PS3 supercomputingSuffering from its exorbitant price point and a dearth of titles, Sony’s PlayStation 3 isn’t exactly the most popular gaming platform on the block. But while the console flounders in the commercial space, the PS3 may be finding a new calling in the realm of science and research.

Right now, a cluster of eight interlinked PS3s is busy solving a celestial mystery involving gravitational waves and what happens when a super-massive black hole, about a million times the mass of our own sun, swallows up a star.

“The interest in the PS3 really was for two main reasons,” explains Khanna, an assistant professor at the University of Massachusetts, Dartmouth who specializes in computational astrophysics. “One of those is that Sony did this remarkable thing of making the PS3 an open platform, so you can in fact run Linux on it and it doesn’t control what you do.”

He also says that the console’s Cell processor, co-developed by Sony, IBM and Toshiba, can deliver massive amounts of power, comparable even to that of a supercomputer — if you know how to optimize code and have a few extra consoles lying around that you can string together.

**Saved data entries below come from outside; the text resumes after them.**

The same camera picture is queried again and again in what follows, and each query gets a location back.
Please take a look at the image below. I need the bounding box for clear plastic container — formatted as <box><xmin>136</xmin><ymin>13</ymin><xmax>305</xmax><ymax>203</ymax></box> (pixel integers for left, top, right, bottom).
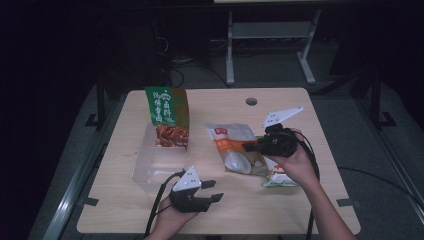
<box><xmin>132</xmin><ymin>121</ymin><xmax>192</xmax><ymax>193</ymax></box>

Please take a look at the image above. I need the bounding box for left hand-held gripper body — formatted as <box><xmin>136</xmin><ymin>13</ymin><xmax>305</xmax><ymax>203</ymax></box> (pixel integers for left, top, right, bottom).
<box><xmin>169</xmin><ymin>165</ymin><xmax>215</xmax><ymax>214</ymax></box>

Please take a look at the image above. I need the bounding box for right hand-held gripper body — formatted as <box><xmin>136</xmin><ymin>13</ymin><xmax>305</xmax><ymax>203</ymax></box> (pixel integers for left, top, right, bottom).
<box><xmin>258</xmin><ymin>105</ymin><xmax>305</xmax><ymax>159</ymax></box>

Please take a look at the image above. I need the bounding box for white metal desk frame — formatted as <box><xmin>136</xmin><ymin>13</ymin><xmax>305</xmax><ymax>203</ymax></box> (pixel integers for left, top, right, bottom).
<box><xmin>213</xmin><ymin>0</ymin><xmax>322</xmax><ymax>86</ymax></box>

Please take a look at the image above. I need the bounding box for black metal stand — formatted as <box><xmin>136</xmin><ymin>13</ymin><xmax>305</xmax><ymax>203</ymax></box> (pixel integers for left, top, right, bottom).
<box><xmin>368</xmin><ymin>68</ymin><xmax>398</xmax><ymax>130</ymax></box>
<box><xmin>84</xmin><ymin>74</ymin><xmax>108</xmax><ymax>131</ymax></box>

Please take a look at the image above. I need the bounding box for green seasoning packet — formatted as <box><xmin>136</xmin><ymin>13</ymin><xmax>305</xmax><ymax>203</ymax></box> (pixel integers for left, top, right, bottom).
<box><xmin>144</xmin><ymin>86</ymin><xmax>191</xmax><ymax>149</ymax></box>

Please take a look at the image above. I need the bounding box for bundle of dark cables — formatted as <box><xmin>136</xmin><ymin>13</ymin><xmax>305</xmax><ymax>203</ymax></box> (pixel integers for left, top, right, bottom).
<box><xmin>151</xmin><ymin>31</ymin><xmax>231</xmax><ymax>90</ymax></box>

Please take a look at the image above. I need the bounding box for black floor cable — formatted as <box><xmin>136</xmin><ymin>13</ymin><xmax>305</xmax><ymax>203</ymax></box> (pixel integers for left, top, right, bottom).
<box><xmin>337</xmin><ymin>165</ymin><xmax>424</xmax><ymax>209</ymax></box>

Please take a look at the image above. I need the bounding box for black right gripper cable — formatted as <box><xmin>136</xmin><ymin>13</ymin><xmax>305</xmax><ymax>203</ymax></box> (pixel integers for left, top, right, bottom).
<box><xmin>292</xmin><ymin>129</ymin><xmax>322</xmax><ymax>240</ymax></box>

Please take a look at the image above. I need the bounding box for white and green packet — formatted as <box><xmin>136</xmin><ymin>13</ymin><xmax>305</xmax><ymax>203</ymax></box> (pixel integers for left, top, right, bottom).
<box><xmin>255</xmin><ymin>134</ymin><xmax>300</xmax><ymax>188</ymax></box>

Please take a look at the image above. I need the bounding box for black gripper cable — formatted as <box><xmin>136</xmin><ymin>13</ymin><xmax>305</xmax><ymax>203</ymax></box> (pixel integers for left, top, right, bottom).
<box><xmin>292</xmin><ymin>129</ymin><xmax>322</xmax><ymax>240</ymax></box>
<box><xmin>144</xmin><ymin>170</ymin><xmax>186</xmax><ymax>239</ymax></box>

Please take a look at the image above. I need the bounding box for grey metal rail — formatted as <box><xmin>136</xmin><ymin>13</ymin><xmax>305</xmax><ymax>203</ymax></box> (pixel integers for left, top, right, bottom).
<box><xmin>41</xmin><ymin>96</ymin><xmax>129</xmax><ymax>240</ymax></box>

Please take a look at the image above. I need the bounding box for person's right hand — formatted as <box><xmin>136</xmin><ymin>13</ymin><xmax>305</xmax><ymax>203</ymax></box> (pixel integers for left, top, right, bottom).
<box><xmin>266</xmin><ymin>128</ymin><xmax>323</xmax><ymax>188</ymax></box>

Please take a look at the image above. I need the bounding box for person's left hand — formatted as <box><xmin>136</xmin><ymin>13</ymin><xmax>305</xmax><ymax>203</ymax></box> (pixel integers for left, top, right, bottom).
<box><xmin>155</xmin><ymin>195</ymin><xmax>200</xmax><ymax>235</ymax></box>

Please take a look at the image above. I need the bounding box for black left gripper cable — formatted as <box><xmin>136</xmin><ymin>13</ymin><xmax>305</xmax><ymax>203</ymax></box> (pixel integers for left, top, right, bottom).
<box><xmin>144</xmin><ymin>170</ymin><xmax>186</xmax><ymax>239</ymax></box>

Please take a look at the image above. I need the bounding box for white and orange packet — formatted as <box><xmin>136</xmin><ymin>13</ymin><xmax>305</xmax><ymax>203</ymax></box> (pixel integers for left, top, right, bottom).
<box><xmin>203</xmin><ymin>122</ymin><xmax>270</xmax><ymax>177</ymax></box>

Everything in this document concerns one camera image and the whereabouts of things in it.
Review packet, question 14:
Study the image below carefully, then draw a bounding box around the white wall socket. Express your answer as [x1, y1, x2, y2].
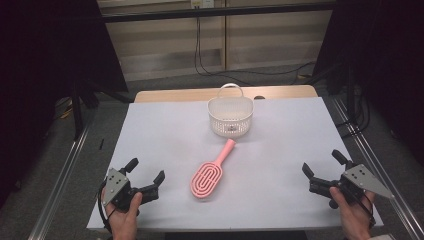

“The PS3/Linux combination offers a very attractive cost-performance solution whether the PS3s are distributed (like Sony and Stanford’s Folding@home initiative) or clustered together (like Khanna’s), says Sony’s senior development manager of research and development, Noam Rimon.

According to Rimon, the Cell processor was designed as a parallel processing device, so he’s not all that surprised the research community has embraced it. “It has a general purpose processor, as well as eight additional processing cores, each of which has two processing pipelines and can process multiple numbers, all at the same time,” Rimon says.